▶ Action item: Only the lines from the top of the data through the one with "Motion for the" are to be written out, each exactly as it stands.

▶ Dataset excerpt:
▬▬▬▬▬▬

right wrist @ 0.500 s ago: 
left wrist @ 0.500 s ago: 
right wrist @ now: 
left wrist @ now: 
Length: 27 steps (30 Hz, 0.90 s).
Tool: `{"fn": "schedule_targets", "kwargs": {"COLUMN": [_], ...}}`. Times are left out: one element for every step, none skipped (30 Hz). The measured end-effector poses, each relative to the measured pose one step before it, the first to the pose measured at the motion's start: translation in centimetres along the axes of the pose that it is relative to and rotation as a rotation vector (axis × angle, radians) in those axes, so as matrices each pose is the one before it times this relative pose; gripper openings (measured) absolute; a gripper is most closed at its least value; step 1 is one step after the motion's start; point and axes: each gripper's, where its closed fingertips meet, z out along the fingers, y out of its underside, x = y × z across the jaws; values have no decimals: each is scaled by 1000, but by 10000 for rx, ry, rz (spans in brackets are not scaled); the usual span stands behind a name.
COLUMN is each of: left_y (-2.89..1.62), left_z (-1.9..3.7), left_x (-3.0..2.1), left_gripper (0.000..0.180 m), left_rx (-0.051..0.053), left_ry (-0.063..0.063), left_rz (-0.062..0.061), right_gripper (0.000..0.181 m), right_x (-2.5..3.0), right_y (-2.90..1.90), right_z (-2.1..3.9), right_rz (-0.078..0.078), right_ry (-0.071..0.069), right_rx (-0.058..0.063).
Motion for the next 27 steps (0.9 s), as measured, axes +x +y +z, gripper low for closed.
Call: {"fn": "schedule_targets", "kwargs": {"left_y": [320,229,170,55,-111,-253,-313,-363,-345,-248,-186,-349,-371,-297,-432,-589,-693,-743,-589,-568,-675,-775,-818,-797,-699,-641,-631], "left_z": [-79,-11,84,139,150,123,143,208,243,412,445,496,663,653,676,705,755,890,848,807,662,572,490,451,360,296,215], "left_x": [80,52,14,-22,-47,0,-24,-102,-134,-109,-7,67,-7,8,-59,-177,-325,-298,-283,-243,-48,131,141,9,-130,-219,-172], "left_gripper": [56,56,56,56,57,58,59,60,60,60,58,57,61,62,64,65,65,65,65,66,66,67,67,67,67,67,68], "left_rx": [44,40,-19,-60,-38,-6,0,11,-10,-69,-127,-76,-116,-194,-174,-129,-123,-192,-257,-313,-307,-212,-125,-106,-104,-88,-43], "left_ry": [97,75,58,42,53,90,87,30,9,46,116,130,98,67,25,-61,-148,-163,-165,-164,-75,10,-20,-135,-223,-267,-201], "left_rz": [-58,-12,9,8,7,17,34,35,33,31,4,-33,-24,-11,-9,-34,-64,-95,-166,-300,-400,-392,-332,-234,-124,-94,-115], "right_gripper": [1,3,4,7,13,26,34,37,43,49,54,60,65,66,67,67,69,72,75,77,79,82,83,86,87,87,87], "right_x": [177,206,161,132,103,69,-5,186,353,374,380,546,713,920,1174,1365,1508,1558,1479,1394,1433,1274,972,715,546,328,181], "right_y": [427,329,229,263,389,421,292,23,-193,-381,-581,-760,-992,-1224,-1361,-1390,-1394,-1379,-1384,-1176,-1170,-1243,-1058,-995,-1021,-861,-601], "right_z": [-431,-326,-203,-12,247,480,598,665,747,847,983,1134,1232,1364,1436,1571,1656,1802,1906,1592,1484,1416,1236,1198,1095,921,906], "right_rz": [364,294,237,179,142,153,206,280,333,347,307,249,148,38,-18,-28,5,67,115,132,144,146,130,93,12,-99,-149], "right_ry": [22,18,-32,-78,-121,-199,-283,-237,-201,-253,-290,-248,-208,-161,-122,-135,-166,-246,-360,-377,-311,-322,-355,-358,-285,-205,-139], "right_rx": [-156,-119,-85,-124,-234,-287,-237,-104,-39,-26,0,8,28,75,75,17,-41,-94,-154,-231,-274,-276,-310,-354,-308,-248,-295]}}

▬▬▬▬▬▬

▶ Exercise answer:
right wrist @ 0.500 s ago: 
left wrist @ 0.500 s ago: 
right wrist @ now: 
left wrist @ now: 
Length: 27 steps (30 Hz, 0.90 s).
Tool: `{"fn": "schedule_targets", "kwargs": {"COLUMN": [_], ...}}`. Times are left out: one element for every step, none skipped (30 Hz). The measured end-effector poses, each relative to the measured pose one step before it, the first to the pose measured at the motion's start: translation in centimetres along the axes of the pose that it is relative to and rotation as a rotation vector (axis × angle, radians) in those axes, so as matrices each pose is the one before it times this relative pose; gripper openings (measured) absolute; a gripper is most closed at its least value; step 1 is one step after the motion's start; point and axes: each gripper's, where its closed fingertips meet, z out along the fingers, y out of its underside, x = y × z across the jaws; values have no decimals: each is scaled by 1000, but by 10000 for rx, ry, rz (spans in brackets are not scaled); the usual span stands behind a name.
COLUMN is each of: left_y (-2.89..1.62), left_z (-1.9..3.7), left_x (-3.0..2.1), left_gripper (0.000..0.180 m), left_rx (-0.051..0.053), left_ry (-0.063..0.063), left_rz (-0.062..0.061), right_gripper (0.000..0.181 m), right_x (-2.5..3.0), right_y (-2.90..1.90), right_z (-2.1..3.9), right_rz (-0.078..0.078), right_ry (-0.071..0.069), right_rx (-0.058..0.063).
Motion for the next 27 steps (0.9 s), as measured, axes +x +y +z, gripper low for closed.

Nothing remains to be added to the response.